EXERCISE PROMPT
Nothing outside the range below should be printed. Output exactly the lines from the line with "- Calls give" to the line with "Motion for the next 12", both included.

INPUT MATERIAL
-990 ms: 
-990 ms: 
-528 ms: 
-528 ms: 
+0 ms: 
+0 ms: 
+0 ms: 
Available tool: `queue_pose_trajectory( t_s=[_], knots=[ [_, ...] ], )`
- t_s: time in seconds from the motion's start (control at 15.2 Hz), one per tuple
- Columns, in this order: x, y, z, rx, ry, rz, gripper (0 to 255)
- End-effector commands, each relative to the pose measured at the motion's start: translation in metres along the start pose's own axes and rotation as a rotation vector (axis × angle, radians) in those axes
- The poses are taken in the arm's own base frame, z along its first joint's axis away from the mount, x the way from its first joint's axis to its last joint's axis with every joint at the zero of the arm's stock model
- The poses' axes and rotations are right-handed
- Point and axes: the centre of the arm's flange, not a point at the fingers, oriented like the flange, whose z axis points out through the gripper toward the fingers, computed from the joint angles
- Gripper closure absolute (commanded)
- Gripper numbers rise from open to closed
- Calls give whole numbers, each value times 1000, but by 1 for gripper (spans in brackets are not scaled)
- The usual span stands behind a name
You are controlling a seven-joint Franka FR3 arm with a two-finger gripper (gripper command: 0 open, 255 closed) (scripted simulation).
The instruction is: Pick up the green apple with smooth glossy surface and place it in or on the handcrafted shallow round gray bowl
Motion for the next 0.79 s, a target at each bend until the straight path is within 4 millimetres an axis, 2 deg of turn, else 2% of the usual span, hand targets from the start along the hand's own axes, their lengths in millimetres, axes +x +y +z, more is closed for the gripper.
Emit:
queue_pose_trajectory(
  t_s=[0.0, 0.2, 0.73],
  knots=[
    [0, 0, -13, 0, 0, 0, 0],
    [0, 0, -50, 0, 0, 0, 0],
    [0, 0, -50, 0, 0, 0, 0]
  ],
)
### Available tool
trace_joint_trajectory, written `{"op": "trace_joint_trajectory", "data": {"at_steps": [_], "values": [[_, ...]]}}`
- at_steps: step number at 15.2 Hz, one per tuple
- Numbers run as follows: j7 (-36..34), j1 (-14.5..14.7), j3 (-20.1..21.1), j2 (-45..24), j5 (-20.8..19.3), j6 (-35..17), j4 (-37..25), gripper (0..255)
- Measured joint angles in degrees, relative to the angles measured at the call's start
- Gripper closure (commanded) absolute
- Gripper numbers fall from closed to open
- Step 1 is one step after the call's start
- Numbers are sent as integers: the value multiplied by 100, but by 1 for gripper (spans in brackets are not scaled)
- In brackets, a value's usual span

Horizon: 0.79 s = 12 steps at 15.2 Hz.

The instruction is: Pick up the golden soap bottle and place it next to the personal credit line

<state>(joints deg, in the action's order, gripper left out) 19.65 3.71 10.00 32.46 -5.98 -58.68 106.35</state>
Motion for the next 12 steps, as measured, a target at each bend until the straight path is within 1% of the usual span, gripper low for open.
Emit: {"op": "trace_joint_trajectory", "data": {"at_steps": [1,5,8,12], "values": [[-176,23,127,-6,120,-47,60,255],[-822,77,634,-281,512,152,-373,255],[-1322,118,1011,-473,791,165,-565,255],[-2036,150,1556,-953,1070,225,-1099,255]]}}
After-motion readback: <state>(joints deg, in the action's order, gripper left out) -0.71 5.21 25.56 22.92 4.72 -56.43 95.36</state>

YOUR SOLUTION
- Calls give whole numbers, each value times 1000, but by 1 for gripper (spans in brackets are not scaled)
- The usual span stands behind a name
You are controlling a seven-joint Franka FR3 arm with a two-finger gripper (gripper command: 0 open, 255 closed) (scripted simulation).
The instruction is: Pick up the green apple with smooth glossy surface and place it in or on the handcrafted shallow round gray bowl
Motion for the next 0.79 s, a target at each bend until the straight path is within 4 millimetres an axis, 2 deg of turn, else 2% of the usual span, hand targets from the start along the hand's own axes, their lengths in millimetres, axes +x +y +z, more is closed for the gripper.
Emit:
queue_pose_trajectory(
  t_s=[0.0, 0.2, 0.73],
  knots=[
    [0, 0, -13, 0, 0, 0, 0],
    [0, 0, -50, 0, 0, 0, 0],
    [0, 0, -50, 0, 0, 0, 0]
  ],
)
### Available tool
trace_joint_trajectory, written `{"op": "trace_joint_trajectory", "data": {"at_steps": [_], "values": [[_, ...]]}}`
- at_steps: step number at 15.2 Hz, one per tuple
- Numbers run as follows: j7 (-36..34), j1 (-14.5..14.7), j3 (-20.1..21.1), j2 (-45..24), j5 (-20.8..19.3), j6 (-35..17), j4 (-37..25), gripper (0..255)
- Measured joint angles in degrees, relative to the angles measured at the call's start
- Gripper closure (commanded) absolute
- Gripper numbers fall from closed to open
- Step 1 is one step after the call's start
- Numbers are sent as integers: the value multiplied by 100, but by 1 for gripper (spans in brackets are not scaled)
- In brackets, a value's usual span

Horizon: 0.79 s = 12 steps at 15.2 Hz.

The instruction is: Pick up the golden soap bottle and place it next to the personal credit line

<state>(joints deg, in the action's order, gripper left out) 19.65 3.71 10.00 32.46 -5.98 -58.68 106.35</state>
Motion for the next 12 steps, as measured, a target at each bend until the straight path is within 1% of the usual span, gripper low for open.

That concludes the exercise.